Neural networks trained with SGD learn distributions of increasing complexity
This work addresses the problem of understanding how neural networks generalize by revealing a simplicity bias related to data structure, which is incremental as it builds on existing theories of simplicity biases.
The paper demonstrates that neural networks trained with stochastic gradient descent initially rely on lower-order input statistics (e.g., mean and covariance) and only later exploit higher-order statistics, a phenomenon termed distributional simplicity bias (DSB). This was shown in a solvable model with synthetic data and empirically validated in deep convolutional networks and visual transformers on CIFAR10, even extending to ImageNet pre-trained networks.

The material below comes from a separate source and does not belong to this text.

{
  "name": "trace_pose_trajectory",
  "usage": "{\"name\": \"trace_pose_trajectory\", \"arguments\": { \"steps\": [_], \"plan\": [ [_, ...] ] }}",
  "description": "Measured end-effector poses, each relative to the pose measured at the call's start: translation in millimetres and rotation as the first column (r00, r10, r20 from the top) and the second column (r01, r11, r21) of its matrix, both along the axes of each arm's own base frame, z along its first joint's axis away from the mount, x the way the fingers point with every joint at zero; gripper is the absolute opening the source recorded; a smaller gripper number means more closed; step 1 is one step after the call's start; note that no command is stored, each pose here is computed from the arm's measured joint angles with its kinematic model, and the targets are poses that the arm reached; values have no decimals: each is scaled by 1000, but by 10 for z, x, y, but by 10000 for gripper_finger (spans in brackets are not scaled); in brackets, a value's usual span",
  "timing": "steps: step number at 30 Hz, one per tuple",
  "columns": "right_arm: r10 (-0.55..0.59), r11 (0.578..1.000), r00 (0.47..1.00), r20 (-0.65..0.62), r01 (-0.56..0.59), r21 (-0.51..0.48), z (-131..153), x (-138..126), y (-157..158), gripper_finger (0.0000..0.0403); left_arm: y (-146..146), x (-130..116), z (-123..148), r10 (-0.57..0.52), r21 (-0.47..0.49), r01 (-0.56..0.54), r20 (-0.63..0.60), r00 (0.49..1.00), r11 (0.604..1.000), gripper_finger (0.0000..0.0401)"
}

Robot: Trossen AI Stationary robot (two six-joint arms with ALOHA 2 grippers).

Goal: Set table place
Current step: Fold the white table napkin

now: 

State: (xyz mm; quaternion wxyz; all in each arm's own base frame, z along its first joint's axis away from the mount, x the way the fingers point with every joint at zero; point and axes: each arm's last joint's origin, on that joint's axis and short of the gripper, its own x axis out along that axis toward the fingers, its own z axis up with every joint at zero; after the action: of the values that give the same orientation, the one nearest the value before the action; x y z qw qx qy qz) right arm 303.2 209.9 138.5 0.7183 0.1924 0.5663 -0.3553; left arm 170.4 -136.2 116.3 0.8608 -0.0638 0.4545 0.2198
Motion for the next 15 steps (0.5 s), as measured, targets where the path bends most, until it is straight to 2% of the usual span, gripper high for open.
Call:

The ability of deep neural networks to generalise well even when they interpolate their training data has been explained using various "simplicity biases". These theories postulate that neural networks avoid overfitting by first learning simple functions, say a linear classifier, before learning more complex, non-linear functions. Meanwhile, data structure is also recognised as a key ingredient for good generalisation, yet its role in simplicity biases is not yet understood. Here, we show that neural networks trained using stochastic gradient descent initially classify their inputs using lower-order input statistics, like mean and covariance, and exploit higher-order statistics only later during training. We first demonstrate this distributional simplicity bias (DSB) in a solvable model of a neural network trained on synthetic data. We empirically demonstrate DSB in a range of deep convolutional networks and visual transformers trained on CIFAR10, and show that it even holds in networks pre-trained on ImageNet. We discuss the relation of DSB to other simplicity biases and consider its implications for the principle of Gaussian universality in learning.